* Aim of the task
For this exercise, an exact copy is needed of only the lines from the one containing "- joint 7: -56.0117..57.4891" through the end of the data, with pictures left out.

* Dataset extract
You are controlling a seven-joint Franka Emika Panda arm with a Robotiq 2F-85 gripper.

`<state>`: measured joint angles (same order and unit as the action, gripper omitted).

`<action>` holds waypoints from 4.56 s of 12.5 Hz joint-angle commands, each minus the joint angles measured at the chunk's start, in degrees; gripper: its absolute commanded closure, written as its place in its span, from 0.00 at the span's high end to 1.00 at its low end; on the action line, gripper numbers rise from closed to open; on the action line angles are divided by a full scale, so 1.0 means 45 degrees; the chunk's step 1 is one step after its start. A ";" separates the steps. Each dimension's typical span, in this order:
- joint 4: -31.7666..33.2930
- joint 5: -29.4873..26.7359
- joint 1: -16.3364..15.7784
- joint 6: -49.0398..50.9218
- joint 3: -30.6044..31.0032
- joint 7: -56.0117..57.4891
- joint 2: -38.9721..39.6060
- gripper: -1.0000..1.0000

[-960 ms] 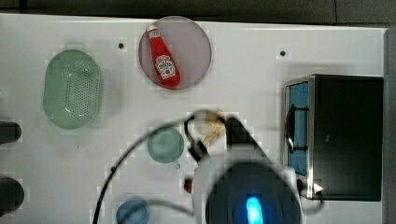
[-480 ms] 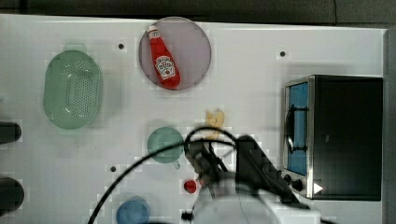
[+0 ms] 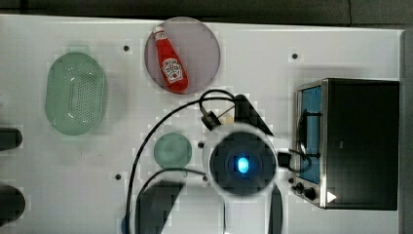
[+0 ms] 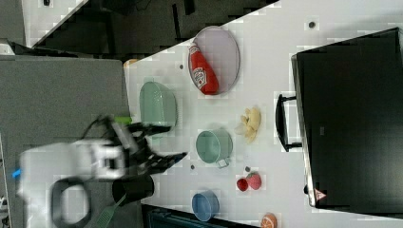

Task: Pick banana from table and place on oven.

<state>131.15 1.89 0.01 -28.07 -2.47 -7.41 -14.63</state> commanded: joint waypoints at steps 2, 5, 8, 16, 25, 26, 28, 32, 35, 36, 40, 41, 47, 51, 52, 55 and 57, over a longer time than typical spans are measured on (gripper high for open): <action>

* Task answer
- joint 7: -56.0117..57.4891
- joint 2: -38.9721..39.6060
- gripper: -1.0000..1.0000

[-960 ms] 
[-480 ms] 
[+0 ms] 
[+0 ms] 

Task: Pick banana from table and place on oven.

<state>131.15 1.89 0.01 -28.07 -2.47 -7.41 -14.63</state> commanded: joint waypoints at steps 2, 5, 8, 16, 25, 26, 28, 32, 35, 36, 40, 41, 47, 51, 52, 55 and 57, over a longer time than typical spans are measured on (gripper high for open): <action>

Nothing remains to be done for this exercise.